Il Beato Angelico ritrovato

Pittore, miniatore, e, in una veste meno nota, disegnatore, in cui le radici medievali convivono con una crescente apertura verso l’Umanesimo, che lo porta a tratteggiare un orizzonte dove Dio è onnipresente ma, al contempo, l’uomo è protagonista, in una visione mistica che adora il Creatore anche attraverso il creato.
Alle diverse espressioni dell’arte di fra’ Giovanni da Fiesole è dedicata la mostra «Beato Angelico. L’alba del Rinascimento», che, ai musei Capitolini fino al 5 luglio, è la più grande esposizione dedicata all’artista in Italia dopo la monografica del 1955 a Firenze e in Vaticano. A conclusione delle celebrazioni per il cinquecentocinquantesimo anniversario della morte di Beato Angelico, Roma - dove è sepolto, nella basilica di Santa Maria sopra Minerva - ne approfondisce ispirazione, opere e fortuna in un percorso storico-artistico incentrato sulla qualità e l’autografia delle opere, ma soprattutto sul desiderio di rinnovare l’immagine dell’artista, evidenziando i risultati dei più recenti studi sulla sua figura e rimarcando l’importanza del periodo romano, in cui giunse alla sua maturità umanistica, tra monumentalità e chiarezza narrativa. Attraverso predelle, altaroli, pale - molti recentemente restaurati, come il Trittico Corsini, e, per la prima volta, chiaramente leggibili - oltre a miniature e disegni, l’esposizione segue l’evoluzione artistica di Beato Angelico, dalla giovinezza con rimandi alle affinità con Masaccio negli anni Venti del Quattrocento, dalla piena maturità del decennio successivo al periodo romano che segna l'approdo a un umanesimo di matrice religiosa.

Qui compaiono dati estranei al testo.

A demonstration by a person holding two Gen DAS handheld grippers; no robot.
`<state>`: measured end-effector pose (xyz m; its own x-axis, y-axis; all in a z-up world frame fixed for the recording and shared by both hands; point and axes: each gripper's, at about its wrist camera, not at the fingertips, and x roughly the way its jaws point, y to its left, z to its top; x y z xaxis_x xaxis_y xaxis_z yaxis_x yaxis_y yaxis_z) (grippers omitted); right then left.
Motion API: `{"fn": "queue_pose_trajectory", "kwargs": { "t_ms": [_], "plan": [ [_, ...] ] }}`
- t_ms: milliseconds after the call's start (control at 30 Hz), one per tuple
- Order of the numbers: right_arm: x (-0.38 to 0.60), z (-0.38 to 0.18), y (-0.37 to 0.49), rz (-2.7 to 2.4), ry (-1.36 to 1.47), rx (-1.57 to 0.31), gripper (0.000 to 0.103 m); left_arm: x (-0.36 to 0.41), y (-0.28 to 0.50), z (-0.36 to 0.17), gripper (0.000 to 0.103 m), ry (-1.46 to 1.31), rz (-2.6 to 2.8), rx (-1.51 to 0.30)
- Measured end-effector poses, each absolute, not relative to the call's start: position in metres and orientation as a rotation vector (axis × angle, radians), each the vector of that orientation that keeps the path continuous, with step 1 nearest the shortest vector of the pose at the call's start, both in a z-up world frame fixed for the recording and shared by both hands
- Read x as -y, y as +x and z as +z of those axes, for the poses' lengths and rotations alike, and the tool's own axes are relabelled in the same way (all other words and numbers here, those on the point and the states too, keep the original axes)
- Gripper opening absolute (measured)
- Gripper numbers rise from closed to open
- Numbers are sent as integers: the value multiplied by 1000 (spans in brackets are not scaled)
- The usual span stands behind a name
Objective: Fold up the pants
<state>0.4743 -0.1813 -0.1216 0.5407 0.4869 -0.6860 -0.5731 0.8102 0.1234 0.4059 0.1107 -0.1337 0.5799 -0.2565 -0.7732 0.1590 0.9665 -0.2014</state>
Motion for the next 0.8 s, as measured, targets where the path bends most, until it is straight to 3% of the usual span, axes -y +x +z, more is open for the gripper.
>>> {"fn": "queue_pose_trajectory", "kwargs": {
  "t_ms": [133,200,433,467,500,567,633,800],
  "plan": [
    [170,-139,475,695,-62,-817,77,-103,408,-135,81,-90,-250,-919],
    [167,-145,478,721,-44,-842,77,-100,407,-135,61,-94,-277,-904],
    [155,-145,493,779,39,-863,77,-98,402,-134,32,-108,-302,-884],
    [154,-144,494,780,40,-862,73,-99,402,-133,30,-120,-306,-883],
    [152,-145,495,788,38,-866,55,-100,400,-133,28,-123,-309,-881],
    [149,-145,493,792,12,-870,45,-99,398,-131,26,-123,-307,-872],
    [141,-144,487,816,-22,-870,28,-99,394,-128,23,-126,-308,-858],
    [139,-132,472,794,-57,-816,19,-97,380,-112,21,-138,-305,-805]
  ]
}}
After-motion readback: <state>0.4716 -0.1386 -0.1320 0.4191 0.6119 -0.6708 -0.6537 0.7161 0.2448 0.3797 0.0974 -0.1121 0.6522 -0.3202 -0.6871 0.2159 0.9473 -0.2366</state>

Pio e devoto come lo tramanda Vasari, Beato Angelico vede nell'arte uno strumento di propaganda fideistica, una sorta di predica a colori, che pensata per gli onori delle chiese monumentali possa raggiungere la gente comune, utilizzando il tratto pittorico per colpire gli occhi e arrivare al cuore. Oltre, ovviamente, a interpretarla come omaggio e preghiera. Lo spazio, architettonicamente definito e rigoroso, si veste di luce, per ospitare figure di santi e beati, oltre alle sue tante e celebri raffigurazioni della Vergine, nella duplice veste di Regina dei cieli e Madonna dell’umiltà. È proprio la luce, declinata in più tinte pastello - protagonisti assoluti, bianco, giallo e oro - a definire le figure, nella loro drammatica consapevolezza. Sfuggendo dall’iconografia classica della Madonna bambina o madre, la Vergine di Beato Angelico è la massima incarnazione della fede, testimoniata nel momento cruciale della sua storia, l’Annunciazione, moltiplicata in più opere differenti. Tra queste, quella di Dresda, che riassemblata nel XVI secolo, è qui esposta per la prima volta al pubblico.

Molti sono, infatti, gli inediti presenti in mostra, in una selezione di opere che mira a far conoscere i lavori meno noti dell’artista, consentendone, anche agli addetti ai lavori, una lettura più approfondita, dalla predella di Zagabria al frammento con «San Giovanni Battista» di Lipsia, forse collegabile alla pala di San Marco, senza dimenticare l’«Imago pietatis», su pergamena, proveniente da una collezione privata torinese. Inediti pure i laterali di trittico, qui affiancati, che rappresentano «Beati» e «Dannati», in una moderna contrapposizione di linee, colore e movimento.